Words by Dr. Ryan Grech and Dr. Dylan Attard, Clinical & Health Tech Advisors for MedTech World and two of the co-founders of Digital Health Malta.
In the previous article, Dr. Ryan Grech and Dr. Dylan Attard discussed the importance of supporting the workforce for digital transformation to improve the future of healthcare.
Last February Andrew Ng, one of the foremost brains in Artificial Intelligence (AI) today, in the February edition of The Batch pointed out 5 levels of automation in medicine with level 1 being no automation and level 5 being full automation, independent of any human input. Andrew makes an important point that AI/automation is not a binary thing. It is not an on or off switch. It is a spectrum, represented in its most basic form by these 5 levels, and different industry players need to choose where their product fits on this spectrum.
Whilst today we certainly have no level 5 systems, Andrew’s consideration shows a concise and easy way of understanding how AI’s involvement in medicine will unfold in the years/decades to come. Given this, Andrew points out that “Today’s algorithms are good enough only for certain points on the spectrum in a given application. As an AI team gains experience and collects data, it might gradually move to higher levels of automation within ethical and legal boundaries.”
Let us delve a bit more into these 5 levels.
As the title suggests no automation is involved here. Everything that is done involves humans although it does not preclude the use of simple algorithms*. Most medical procedures today fall under this category.

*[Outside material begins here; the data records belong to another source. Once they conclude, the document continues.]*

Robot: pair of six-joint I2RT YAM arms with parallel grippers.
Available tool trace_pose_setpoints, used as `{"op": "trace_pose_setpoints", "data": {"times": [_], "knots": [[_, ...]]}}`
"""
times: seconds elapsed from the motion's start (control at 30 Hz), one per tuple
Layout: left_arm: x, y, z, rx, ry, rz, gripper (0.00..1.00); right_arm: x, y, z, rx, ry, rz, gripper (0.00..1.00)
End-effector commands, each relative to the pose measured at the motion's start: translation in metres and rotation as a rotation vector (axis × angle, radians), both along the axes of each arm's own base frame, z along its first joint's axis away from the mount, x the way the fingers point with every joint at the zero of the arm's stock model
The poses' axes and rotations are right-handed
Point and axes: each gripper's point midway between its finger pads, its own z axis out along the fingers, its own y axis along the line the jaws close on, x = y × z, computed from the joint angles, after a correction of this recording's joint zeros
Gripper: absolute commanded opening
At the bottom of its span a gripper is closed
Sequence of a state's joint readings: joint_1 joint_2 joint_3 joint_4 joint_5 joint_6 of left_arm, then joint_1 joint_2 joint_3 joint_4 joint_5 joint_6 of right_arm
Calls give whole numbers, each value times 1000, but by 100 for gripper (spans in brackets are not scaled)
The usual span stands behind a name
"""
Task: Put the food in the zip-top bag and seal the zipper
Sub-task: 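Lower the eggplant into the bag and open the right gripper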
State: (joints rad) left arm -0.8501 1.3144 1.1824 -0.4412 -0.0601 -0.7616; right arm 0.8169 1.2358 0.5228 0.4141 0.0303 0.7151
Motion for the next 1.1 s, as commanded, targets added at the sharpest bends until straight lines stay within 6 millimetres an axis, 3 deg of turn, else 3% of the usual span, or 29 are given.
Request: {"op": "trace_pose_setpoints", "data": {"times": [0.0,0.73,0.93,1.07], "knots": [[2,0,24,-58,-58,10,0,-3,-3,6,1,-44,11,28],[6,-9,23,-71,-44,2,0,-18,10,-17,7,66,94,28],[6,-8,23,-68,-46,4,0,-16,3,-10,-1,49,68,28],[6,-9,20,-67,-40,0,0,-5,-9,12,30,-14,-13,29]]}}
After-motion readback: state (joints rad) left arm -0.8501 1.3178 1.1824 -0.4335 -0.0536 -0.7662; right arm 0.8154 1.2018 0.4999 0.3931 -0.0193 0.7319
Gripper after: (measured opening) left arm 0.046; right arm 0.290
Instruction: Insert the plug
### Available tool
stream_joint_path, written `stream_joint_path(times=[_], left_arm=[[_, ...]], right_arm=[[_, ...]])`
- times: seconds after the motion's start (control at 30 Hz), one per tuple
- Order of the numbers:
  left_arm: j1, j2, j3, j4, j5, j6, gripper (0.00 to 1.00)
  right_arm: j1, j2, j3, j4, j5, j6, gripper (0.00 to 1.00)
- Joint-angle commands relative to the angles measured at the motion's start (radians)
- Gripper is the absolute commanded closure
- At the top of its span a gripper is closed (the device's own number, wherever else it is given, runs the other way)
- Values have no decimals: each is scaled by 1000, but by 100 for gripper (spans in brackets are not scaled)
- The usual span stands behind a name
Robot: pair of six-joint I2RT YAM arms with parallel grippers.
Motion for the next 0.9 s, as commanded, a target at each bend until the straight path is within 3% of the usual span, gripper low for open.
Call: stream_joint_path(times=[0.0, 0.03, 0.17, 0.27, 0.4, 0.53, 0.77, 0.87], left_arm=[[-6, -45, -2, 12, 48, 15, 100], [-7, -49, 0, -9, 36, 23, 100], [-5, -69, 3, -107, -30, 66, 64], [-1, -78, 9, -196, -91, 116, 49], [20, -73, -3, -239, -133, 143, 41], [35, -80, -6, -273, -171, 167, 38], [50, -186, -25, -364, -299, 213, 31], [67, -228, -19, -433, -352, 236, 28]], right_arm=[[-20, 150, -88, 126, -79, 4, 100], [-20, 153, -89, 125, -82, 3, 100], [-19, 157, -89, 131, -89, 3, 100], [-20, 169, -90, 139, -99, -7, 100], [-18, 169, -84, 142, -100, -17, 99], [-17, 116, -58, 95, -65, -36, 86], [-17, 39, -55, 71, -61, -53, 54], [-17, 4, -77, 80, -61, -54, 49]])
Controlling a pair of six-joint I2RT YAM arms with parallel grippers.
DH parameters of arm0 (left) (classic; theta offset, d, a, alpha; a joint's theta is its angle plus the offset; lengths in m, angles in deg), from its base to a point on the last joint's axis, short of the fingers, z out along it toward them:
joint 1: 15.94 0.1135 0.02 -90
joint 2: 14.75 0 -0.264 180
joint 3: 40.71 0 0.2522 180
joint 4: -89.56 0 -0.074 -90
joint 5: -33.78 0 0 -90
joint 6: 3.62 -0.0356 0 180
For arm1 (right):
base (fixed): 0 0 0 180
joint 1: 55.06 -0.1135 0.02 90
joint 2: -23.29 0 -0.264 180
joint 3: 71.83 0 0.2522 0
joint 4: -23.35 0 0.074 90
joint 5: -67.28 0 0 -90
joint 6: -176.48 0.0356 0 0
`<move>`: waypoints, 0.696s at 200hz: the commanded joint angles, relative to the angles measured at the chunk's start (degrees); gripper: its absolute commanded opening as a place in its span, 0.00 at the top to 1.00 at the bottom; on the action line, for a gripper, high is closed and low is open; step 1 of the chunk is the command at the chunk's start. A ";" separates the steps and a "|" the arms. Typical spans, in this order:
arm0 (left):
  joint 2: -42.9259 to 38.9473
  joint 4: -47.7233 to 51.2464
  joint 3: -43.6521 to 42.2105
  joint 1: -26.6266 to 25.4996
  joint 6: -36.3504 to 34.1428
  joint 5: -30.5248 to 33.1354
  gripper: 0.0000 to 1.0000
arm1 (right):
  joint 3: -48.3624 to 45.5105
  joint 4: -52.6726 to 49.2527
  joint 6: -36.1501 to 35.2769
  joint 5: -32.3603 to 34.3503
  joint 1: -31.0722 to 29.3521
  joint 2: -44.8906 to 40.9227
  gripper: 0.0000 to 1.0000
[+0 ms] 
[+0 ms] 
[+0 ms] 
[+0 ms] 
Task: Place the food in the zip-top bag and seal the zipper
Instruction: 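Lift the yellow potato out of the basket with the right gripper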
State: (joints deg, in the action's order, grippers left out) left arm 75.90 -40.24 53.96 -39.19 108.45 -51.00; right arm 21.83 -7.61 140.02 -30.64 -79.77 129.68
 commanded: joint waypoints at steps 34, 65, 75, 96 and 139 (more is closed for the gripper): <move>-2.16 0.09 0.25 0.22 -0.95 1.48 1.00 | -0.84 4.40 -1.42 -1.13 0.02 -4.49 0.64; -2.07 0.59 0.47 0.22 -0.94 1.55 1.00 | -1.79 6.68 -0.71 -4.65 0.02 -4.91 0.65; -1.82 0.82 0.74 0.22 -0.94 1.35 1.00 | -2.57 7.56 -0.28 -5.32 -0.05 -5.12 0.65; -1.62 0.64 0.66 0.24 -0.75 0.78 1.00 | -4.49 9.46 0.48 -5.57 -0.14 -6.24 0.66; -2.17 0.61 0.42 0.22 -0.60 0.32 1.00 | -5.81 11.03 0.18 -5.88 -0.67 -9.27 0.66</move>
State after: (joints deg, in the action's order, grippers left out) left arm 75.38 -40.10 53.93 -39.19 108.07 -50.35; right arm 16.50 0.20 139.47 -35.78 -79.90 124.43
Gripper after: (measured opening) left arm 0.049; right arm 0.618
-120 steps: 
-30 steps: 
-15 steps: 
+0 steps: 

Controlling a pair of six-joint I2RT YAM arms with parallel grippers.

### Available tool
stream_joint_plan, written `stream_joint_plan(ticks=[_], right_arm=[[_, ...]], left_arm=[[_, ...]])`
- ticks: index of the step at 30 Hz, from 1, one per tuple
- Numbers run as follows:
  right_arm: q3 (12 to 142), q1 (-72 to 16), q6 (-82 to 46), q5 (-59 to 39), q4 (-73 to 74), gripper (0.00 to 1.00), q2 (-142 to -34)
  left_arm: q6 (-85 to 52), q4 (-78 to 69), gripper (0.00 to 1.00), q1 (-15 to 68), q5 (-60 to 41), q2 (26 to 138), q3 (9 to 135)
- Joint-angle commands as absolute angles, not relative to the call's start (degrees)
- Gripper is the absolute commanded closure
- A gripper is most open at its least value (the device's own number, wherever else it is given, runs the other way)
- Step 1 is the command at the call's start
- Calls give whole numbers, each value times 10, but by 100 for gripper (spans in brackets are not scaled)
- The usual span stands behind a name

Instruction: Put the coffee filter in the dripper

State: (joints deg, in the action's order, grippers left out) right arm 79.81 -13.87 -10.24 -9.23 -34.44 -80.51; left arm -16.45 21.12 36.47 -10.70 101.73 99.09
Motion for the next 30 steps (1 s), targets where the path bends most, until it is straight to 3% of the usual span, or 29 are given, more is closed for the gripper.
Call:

Here, the AI acts as a medical student. It takes notes, trains and learns. It shadows the healthcare professional but does not interfere with the decision making process in the real world. We’ve moved from the notion of a simple algorithm here to AI as now it is using data to improve and get better. In his example using medical imaging, Andrew portrays the situation where you have a radiologist reading an X-ray and decides on the diagnosis. The AI system attempts the diagnosis as well and compares notes, analysis what it did wrong and improves.
Here we have the algorithm which supports the doctor. Again using Andrew’s example, whilst a human doctor is still responsible for the diagnosis, the AI system may supply suggestions. It may indicate areas to focus on, suggest a differential for the appearances or perhaps show a region of subtle abnormality that may go unnoticed by the human eye. It is still however up to the doctor to make the final call.
Here we have moved to a more independent system. Our AI can come up with its diagnosis. In instances where the level of confidence is not within acceptable parameters, it will turn to a human for help. So here, an AI system looks at an X-ray image. It can do one of two things if it has high confidence it can output the diagnosis whilst if not it asks the human to make the decision. As you may imagine this is where it all starts to get a bit muddy in ethical and legal terms. If the AI makes a mistake who will bear the burden? Is it the hospital? Is it the company? Or is it the software engineer? This is a minefield with no answer yet. We think it is imperative that further research is carried out to establish this before any of the products enter the mainstream.
Full automation = processes performed by an A.I. alone without any human input. AI makes the diagnosis alone all the time. Again, the ethical and legal minefield here remains.
Whilst we stayed true to Andrew NG’s examples this can be extrapolated beyond medical imaging to diagnosis in pathology or diagnosis based on the clinical history and biochemical markers or even automated surgery.
We think that we are far away from level 5 automation but it certainly is something that we think will be achieved. The question is whether it will happen in our lifetime or not. Whilst our thoughts lie within the beneficial AI movement and we believe that in the future (perhaps distant future) AI will replace most of what we do as doctors as it will excel at certain tasks, in the short to medium term this will probably not happen. And it may not necessarily be because our technology won’t allow us but it will rest on the social acceptance of the general public and the loosening grips of doctors.
We believe that AI systems in the coming decades will be extremely beneficial to doctors and help in caring for our patients enabling us to take healthcare to the next level. Therefore it seems more likely that doctors who use and understand AI will replace those who do not.
*An algorithm defines a process through which a decision is made by whoever is writing said algorithm. AI uses training data to make such a decision.